The pain isn't "pay the invoice"; it's: invoices arrive as PDF attachments to ap@company.com (and PNGs, and forwarded JPEGs of phone photos) and extraction is manual. Approval routing depends on vendor, amount, GL code, and entity — usually a spreadsheet and a Slack ping. "When and from which balance do I pay this?" is a multi-variable problem nobody actually optimises: FX cost, funding cost, early-pay discount, Optimize yield foregone, settlement timing. Duplicate invoices and fraudulent bank-account changes leak real money.

This skill triggers on every bill event and produces a payment plan for controller review: when to pay, which Reap rail to use, expected foreign-exchange cost, discount economics, and whether dual control is required. Money movement is never auto-applied.

In the product, the output of this skill shows up in two places: the bills page, where every upcoming payment is listed with its schedule and funding context, and the decision detail panel, where the agent's recommendation is laid out beside the evidence and approval path so a controller can confirm without leaving the screen.

Bills page with scheduled accounts-payable outflows and funding signals.
Bills page: schedule, urgency, vendor, and funding context.
Decision detail showing accounts-payable recommendation and approval path.
Decision detail: evidence and dual-control path stay beside the recommendation.

The detail panel is the part to study. The agent's recommendation lives next to the evidence that produced it and the dual-control state — three pieces of information the controller would otherwise have to assemble from a spreadsheet, an email, and a Slack thread.

What it produces

A controller does not see raw JSON in the product — they see the bills page row — but reading the structured output makes the skill's job concrete.
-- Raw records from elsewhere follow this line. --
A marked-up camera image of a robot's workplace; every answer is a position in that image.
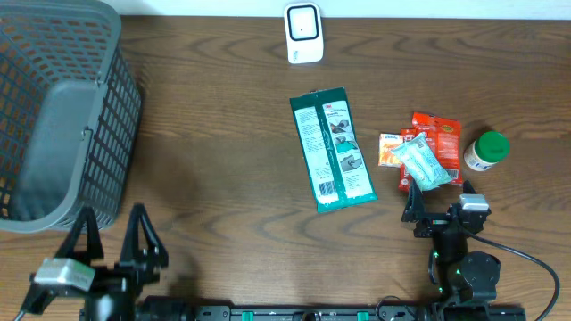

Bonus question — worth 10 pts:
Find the red snack packet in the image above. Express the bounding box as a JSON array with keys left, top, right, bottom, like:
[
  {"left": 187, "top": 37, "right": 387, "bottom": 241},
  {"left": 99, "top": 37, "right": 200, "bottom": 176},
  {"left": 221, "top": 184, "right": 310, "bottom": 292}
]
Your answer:
[{"left": 411, "top": 111, "right": 462, "bottom": 185}]

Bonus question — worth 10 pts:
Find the green 3M glove package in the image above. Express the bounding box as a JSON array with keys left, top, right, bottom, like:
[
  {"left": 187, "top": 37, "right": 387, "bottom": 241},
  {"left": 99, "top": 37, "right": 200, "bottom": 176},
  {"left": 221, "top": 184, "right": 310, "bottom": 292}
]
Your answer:
[{"left": 290, "top": 87, "right": 377, "bottom": 213}]

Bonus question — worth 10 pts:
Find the orange Kleenex tissue pack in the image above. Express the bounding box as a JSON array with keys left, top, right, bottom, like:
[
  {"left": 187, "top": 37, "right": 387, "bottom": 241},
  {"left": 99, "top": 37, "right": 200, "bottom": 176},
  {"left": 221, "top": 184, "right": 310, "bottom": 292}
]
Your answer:
[{"left": 378, "top": 133, "right": 403, "bottom": 168}]

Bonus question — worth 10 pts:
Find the mint green wipe packet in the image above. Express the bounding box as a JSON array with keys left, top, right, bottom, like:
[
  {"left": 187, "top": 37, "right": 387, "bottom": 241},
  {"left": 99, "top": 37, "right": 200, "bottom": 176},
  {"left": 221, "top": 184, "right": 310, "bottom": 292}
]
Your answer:
[{"left": 392, "top": 132, "right": 452, "bottom": 191}]

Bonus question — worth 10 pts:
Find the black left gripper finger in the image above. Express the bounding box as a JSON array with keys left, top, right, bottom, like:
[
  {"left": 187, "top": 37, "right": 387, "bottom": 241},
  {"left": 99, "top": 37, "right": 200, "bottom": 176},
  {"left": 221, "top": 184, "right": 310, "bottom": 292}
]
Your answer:
[
  {"left": 53, "top": 205, "right": 105, "bottom": 264},
  {"left": 119, "top": 203, "right": 169, "bottom": 268}
]

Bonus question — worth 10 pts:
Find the red coffee stick sachet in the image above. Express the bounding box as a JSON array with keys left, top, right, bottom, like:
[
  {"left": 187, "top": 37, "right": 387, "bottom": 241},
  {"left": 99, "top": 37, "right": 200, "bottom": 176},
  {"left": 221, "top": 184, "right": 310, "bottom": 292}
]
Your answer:
[{"left": 398, "top": 128, "right": 417, "bottom": 192}]

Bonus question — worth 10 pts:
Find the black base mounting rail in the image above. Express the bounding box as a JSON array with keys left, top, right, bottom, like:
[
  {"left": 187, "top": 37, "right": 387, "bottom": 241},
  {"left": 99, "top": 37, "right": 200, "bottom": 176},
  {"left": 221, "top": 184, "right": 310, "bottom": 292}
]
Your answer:
[{"left": 186, "top": 304, "right": 527, "bottom": 321}]

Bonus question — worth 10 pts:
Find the grey plastic mesh basket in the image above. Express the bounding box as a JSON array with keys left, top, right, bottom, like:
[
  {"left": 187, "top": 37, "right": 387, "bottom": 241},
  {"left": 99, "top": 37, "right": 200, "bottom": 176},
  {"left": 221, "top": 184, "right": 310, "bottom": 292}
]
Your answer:
[{"left": 1, "top": 1, "right": 142, "bottom": 234}]

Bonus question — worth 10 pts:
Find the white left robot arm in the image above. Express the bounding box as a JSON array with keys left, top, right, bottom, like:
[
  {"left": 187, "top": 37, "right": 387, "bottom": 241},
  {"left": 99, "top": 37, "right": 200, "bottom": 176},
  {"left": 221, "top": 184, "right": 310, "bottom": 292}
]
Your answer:
[{"left": 14, "top": 203, "right": 192, "bottom": 321}]

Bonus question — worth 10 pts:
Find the green-lid white jar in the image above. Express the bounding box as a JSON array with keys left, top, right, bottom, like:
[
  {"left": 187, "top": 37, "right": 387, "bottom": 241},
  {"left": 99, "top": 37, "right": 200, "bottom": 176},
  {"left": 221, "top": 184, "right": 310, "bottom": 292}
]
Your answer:
[{"left": 464, "top": 131, "right": 510, "bottom": 171}]

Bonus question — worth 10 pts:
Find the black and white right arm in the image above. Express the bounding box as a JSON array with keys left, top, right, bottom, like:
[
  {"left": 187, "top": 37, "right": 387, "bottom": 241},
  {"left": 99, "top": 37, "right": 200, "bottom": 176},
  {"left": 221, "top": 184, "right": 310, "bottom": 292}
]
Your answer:
[{"left": 401, "top": 181, "right": 501, "bottom": 320}]
Every recommendation is a single object that bundles five things together: when, urgency, which balance to draw from, the foreign-exchange cost the system estimated, the discount math, and whether two signatures are required.

ts
{
  paymentDate: "2026-05-20",
  urgency: "scheduled",
  sourceOfFunds: "reap-optimize",
  expectedFxCostUsdMinor: 571,
  discount: { netUsdMinor: 100000 },
  approval: { dualControlRequired: true }
}

Overdue bills escalate to outcome.escalate("controller", ...) instead of hiding inside the normal queue.

The expectedFxCostUsdMinor and discount.netUsdMinor fields together let the controller see the trade-off in dollar terms before approving. The same plan that costs $5.71 in foreign exchange might unlock a $1,000 early-pay discount, or it might not — the math is on the row, not in someone's head.

Rail decision chart

The sourceOfFunds field in that payload is the most consequential choice the skill makes. Picking the wrong rail can mean paying foreign-exchange twice, missing an early-pay discount, or drawing on a yield balance that the customer wanted preserved. The rule of thumb the skill uses comes down to three rows.
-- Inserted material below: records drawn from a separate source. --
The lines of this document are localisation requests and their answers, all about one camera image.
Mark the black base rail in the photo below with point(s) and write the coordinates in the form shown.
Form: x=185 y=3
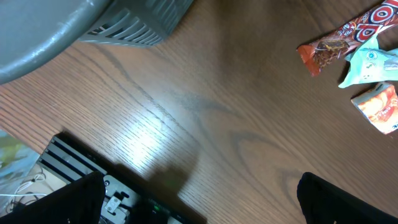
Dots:
x=112 y=193

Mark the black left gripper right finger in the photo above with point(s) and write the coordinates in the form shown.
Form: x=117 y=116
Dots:
x=322 y=202

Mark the teal green wipes pack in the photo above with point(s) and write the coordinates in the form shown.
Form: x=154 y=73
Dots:
x=370 y=64

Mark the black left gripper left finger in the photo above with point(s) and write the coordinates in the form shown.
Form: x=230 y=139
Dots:
x=78 y=202

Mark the small orange tissue pack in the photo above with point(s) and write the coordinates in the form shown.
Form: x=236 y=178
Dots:
x=379 y=106

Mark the red Top chocolate bar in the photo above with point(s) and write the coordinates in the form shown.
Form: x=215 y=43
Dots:
x=322 y=52

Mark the dark grey plastic basket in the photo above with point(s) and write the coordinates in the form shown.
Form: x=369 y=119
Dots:
x=33 y=32
Reap PayCross-currency / United States Dollar Coin corridoravoids double foreign exchange when the vendor currency differs
Reap CardSame-currency ≤ United States dollar 5kfastest settle, simple reward path
OptimizeSame-currency > United States dollar 5kdraw yield balance while preserving working capital

The $5,000 threshold is a tunable, not a law — it is the point where the convenience of Card stops being worth the working-capital cost. Reap Pay is the only rail picked specifically for non-monetary reasons (avoiding a double foreign-exchange hop), which is why it sits at the top of the chart.

Decision flow

The rail logic above only runs once the bill is judged safe to pay. Here is the full sequence for one bill, with the safety step put deliberately before the optimization step.

BILL
BillEvent with due dateThe skill refuses missing due dates and escalates fraud holds before it proposes a payment plan.
$
Compute deterministic planScheduling, source-of-funds choice, foreign-exchange cost, discount optimization, balance checks, and dual-control gates all run as code.
NO
Never auto-apply money movementEven at the autonomous rung, accounts payable returns suggest, escalate, or refuse. Execution remains human-ratified.
LOG
Decision log + queueThe payload records source of funds, foreign-exchange estimate, urgency, rationale, and approval state for the operator.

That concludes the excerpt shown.